* Task statement *
Line by line, repeat the material below without any deviation.

* Raw data *

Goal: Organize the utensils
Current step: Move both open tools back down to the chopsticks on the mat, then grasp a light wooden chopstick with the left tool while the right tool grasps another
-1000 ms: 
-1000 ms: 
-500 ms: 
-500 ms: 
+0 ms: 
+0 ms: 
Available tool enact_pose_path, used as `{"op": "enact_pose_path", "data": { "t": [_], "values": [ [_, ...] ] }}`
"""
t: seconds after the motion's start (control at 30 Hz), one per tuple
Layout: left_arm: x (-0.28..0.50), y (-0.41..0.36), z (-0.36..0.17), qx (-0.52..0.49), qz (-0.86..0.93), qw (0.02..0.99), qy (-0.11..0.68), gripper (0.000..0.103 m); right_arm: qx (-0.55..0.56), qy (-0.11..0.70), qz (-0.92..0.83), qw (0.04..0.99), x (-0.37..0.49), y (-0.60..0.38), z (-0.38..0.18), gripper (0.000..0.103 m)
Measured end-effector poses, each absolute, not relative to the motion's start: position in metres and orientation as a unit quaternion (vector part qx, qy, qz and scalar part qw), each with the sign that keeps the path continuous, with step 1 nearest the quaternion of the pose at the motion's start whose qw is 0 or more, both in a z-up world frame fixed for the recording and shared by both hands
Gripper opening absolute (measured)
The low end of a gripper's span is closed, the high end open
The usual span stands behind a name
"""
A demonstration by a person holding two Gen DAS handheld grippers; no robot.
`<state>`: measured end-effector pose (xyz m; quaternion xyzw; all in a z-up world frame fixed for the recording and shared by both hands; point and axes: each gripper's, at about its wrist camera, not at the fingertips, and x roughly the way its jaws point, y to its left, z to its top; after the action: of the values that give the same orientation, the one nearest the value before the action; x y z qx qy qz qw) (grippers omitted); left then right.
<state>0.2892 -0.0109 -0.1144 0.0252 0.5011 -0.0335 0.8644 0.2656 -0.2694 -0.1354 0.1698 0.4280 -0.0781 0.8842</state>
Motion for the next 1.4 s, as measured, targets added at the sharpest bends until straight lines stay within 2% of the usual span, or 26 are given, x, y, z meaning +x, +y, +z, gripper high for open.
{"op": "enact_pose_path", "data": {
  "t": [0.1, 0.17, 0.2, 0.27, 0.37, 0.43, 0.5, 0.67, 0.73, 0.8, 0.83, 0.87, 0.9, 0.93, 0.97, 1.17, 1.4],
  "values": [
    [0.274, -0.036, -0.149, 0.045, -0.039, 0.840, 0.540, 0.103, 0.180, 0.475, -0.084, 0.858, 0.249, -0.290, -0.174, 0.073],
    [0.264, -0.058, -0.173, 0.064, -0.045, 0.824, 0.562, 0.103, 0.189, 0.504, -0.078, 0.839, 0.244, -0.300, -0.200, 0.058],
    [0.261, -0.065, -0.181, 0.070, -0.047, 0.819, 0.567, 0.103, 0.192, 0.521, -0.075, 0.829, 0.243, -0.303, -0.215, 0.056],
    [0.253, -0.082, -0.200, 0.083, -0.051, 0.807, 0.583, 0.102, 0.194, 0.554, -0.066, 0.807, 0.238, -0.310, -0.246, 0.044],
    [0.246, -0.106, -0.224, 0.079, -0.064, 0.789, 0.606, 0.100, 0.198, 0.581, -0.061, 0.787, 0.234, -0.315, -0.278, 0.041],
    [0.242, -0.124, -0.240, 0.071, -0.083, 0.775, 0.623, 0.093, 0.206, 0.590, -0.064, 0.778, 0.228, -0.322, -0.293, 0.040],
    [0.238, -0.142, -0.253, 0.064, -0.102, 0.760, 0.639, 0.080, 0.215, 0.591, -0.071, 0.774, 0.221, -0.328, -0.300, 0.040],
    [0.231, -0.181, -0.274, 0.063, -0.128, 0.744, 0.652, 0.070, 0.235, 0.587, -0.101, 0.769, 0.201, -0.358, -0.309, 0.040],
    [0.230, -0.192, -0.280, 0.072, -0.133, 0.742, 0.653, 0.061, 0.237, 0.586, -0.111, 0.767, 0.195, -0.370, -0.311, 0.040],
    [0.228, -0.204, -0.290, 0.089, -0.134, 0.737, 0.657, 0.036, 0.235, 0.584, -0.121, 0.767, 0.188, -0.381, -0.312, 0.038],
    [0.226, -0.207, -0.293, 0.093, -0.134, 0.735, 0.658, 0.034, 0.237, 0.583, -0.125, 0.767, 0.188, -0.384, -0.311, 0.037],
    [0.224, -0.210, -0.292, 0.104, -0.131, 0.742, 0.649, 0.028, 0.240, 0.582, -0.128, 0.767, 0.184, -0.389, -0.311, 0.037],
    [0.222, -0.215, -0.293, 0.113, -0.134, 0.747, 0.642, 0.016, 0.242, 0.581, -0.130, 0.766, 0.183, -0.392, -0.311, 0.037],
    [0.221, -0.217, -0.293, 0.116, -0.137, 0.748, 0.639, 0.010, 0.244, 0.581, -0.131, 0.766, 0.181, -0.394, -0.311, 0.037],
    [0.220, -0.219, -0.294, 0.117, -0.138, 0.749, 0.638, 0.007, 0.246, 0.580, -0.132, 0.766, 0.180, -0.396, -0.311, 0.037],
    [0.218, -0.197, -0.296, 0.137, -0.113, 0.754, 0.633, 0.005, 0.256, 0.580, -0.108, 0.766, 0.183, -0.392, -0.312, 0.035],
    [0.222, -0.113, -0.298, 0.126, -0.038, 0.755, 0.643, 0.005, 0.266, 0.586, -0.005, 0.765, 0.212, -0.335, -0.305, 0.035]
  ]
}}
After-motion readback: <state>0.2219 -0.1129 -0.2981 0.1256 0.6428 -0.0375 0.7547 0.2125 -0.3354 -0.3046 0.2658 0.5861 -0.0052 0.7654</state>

* Completed task *
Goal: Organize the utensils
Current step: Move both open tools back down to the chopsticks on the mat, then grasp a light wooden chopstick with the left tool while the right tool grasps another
-1000 ms: 
-1000 ms: 
-500 ms: 
-500 ms: 
+0 ms: 
+0 ms: 
Available tool enact_pose_path, used as `{"op": "enact_pose_path", "data": { "t": [_], "values": [ [_, ...] ] }}`
"""
t: seconds after the motion's start (control at 30 Hz), one per tuple
Layout: left_arm: x (-0.28..0.50), y (-0.41..0.36), z (-0.36..0.17), qx (-0.52..0.49), qz (-0.86..0.93), qw (0.02..0.99), qy (-0.11..0.68), gripper (0.000..0.103 m); right_arm: qx (-0.55..0.56), qy (-0.11..0.70), qz (-0.92..0.83), qw (0.04..0.99), x (-0.37..0.49), y (-0.60..0.38), z (-0.38..0.18), gripper (0.000..0.103 m)
Measured end-effector poses, each absolute, not relative to the motion's start: position in metres and orientation as a unit quaternion (vector part qx, qy, qz and scalar part qw), each with the sign that keeps the path continuous, with step 1 nearest the quaternion of the pose at the motion's start whose qw is 0 or more, both in a z-up world frame fixed for the recording and shared by both hands
Gripper opening absolute (measured)
The low end of a gripper's span is closed, the high end open
The usual span stands behind a name
"""
A demonstration by a person holding two Gen DAS handheld grippers; no robot.
`<state>`: measured end-effector pose (xyz m; quaternion xyzw; all in a z-up world frame fixed for the recording and shared by both hands; point and axes: each gripper's, at about its wrist camera, not at the fingertips, and x roughly the way its jaws point, y to its left, z to its top; after the action: of the values that give the same orientation, the one nearest the value before the action; x y z qx qy qz qw) (grippers omitted); left then right.
<state>0.2892 -0.0109 -0.1144 0.0252 0.5011 -0.0335 0.8644 0.2656 -0.2694 -0.1354 0.1698 0.4280 -0.0781 0.8842</state>
Motion for the next 1.4 s, as measured, targets added at the sharpest bends until straight lines stay within 2% of the usual span, or 26 are given, x, y, z meaning +x, +y, +z, gripper high for open.
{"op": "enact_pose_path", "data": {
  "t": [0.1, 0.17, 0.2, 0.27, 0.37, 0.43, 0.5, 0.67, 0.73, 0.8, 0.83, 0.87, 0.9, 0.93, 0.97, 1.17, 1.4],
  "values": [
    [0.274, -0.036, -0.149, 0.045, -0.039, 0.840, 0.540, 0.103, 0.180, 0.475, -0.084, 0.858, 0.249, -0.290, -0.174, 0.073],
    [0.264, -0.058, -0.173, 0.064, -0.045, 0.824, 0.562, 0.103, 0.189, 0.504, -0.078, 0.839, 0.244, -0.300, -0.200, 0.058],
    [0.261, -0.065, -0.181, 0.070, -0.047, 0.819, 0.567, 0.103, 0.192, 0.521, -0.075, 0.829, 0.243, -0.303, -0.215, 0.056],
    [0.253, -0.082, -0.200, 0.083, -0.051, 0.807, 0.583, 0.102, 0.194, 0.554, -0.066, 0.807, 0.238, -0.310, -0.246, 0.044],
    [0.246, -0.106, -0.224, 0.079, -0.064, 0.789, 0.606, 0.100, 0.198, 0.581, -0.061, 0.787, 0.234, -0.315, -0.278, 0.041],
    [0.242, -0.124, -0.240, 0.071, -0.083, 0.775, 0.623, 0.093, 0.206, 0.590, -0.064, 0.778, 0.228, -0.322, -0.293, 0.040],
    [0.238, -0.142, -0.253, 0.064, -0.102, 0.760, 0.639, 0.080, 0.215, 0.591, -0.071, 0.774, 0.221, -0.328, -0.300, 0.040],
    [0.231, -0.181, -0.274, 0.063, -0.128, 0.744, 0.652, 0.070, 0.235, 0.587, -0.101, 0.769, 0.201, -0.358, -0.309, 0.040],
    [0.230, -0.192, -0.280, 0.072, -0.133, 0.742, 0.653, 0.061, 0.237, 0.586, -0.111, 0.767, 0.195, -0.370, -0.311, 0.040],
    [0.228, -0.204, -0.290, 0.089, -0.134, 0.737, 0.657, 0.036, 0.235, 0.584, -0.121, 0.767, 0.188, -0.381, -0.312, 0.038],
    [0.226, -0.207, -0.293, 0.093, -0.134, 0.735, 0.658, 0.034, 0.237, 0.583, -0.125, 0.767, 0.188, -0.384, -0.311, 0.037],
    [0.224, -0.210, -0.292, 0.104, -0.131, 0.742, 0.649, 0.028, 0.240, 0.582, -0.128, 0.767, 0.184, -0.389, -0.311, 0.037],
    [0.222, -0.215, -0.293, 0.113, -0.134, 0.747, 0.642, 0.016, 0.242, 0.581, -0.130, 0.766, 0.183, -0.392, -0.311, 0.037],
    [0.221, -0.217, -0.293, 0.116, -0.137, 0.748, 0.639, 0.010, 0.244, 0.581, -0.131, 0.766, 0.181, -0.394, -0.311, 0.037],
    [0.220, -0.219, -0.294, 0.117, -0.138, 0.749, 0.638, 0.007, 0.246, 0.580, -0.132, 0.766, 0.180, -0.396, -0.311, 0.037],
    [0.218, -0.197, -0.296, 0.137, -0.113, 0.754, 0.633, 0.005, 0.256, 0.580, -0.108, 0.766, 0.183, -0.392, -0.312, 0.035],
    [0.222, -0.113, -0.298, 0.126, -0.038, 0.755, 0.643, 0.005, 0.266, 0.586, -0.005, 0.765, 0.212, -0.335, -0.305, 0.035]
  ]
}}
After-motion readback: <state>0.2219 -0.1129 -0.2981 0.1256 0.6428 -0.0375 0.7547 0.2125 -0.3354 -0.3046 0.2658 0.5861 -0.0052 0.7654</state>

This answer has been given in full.